Anyone who has used a modern mathematical calculator can grasp the concept of photovoltaics (PV).  It is simply the process of converting energy from the Sun into electricity that can power everything from household appliances and lights to commercial buildings and power plants.  In precisely the same way as the small solar cells on hand-held calculators eliminate the need for batteries, PV can provide the world with a clean, reliable source of electricity and reduce our reliance on ever-depleting fossil fuels.

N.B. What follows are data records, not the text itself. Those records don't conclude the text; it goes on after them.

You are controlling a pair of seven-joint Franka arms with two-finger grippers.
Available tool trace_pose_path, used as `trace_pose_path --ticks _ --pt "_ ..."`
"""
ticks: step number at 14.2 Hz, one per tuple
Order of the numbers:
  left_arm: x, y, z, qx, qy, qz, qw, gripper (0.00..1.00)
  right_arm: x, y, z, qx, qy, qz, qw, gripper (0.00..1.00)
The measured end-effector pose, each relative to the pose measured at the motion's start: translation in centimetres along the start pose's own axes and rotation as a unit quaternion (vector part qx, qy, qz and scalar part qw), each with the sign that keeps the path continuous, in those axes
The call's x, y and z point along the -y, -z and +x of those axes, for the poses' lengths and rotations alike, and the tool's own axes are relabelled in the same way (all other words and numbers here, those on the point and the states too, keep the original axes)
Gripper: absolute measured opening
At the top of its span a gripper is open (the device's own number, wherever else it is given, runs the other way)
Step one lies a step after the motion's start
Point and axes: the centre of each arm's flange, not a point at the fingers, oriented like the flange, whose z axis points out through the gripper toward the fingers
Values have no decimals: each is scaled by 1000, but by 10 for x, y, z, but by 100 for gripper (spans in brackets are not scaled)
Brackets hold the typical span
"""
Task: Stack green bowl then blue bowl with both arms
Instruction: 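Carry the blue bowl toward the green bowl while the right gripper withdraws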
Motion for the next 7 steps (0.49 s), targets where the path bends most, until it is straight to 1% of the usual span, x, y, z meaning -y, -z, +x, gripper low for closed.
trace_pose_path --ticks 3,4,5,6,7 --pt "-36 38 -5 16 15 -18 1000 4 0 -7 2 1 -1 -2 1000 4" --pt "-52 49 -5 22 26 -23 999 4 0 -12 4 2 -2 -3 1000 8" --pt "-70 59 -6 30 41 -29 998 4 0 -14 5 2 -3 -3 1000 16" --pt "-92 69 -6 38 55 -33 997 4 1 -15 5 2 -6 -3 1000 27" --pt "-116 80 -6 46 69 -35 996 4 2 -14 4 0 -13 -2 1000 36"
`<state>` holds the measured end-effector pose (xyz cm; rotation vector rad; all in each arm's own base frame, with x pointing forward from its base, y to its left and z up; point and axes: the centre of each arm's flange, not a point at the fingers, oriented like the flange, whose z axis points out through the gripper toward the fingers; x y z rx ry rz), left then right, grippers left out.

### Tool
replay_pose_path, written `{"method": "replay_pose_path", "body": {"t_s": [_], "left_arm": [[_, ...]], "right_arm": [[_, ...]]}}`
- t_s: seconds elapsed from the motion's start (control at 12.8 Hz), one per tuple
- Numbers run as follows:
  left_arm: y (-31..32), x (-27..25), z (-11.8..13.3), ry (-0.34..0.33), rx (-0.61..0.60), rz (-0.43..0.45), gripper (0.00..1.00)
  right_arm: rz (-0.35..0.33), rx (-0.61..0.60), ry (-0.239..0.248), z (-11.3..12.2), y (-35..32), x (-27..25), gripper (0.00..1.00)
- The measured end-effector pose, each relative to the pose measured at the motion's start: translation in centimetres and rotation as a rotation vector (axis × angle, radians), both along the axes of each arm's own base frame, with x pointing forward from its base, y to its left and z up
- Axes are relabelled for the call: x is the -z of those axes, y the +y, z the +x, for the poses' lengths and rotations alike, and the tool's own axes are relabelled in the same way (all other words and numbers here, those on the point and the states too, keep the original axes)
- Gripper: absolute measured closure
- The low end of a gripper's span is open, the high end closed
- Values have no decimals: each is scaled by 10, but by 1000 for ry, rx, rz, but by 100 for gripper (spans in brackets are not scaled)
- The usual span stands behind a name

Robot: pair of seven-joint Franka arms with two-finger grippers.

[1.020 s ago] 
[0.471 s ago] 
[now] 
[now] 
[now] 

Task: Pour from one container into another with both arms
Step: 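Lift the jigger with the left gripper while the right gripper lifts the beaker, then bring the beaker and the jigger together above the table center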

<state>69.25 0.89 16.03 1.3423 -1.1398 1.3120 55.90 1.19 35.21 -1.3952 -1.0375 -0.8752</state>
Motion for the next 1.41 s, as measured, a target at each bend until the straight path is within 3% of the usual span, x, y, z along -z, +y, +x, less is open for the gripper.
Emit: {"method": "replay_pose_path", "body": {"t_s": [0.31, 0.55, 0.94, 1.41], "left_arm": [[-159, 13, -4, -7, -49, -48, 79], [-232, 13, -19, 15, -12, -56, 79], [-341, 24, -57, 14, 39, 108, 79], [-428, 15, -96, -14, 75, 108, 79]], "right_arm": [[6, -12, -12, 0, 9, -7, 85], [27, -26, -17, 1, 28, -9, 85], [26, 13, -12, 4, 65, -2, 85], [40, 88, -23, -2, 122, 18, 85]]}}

The PV technology of the 21st century makes it possible.  It employs layers of micro-fine crystalline silicon to convert ordinary sunlight into small electrical charges. This process is then multiplied thousands of times to create, smaller than ever before, modules and systems that can generate enough electricity to power entire towns.


It's important to note that PV is different from the solar thermal energy used for heating or in hot water production. A single PV cell consists of two or more thin layers of semi-conducting material, most commonly crystalline silicon. When the silicon is exposed to light, small electrical charges are generated and conducted away by metal contacts as direct current (DC).  Click here to view an animated demonstration.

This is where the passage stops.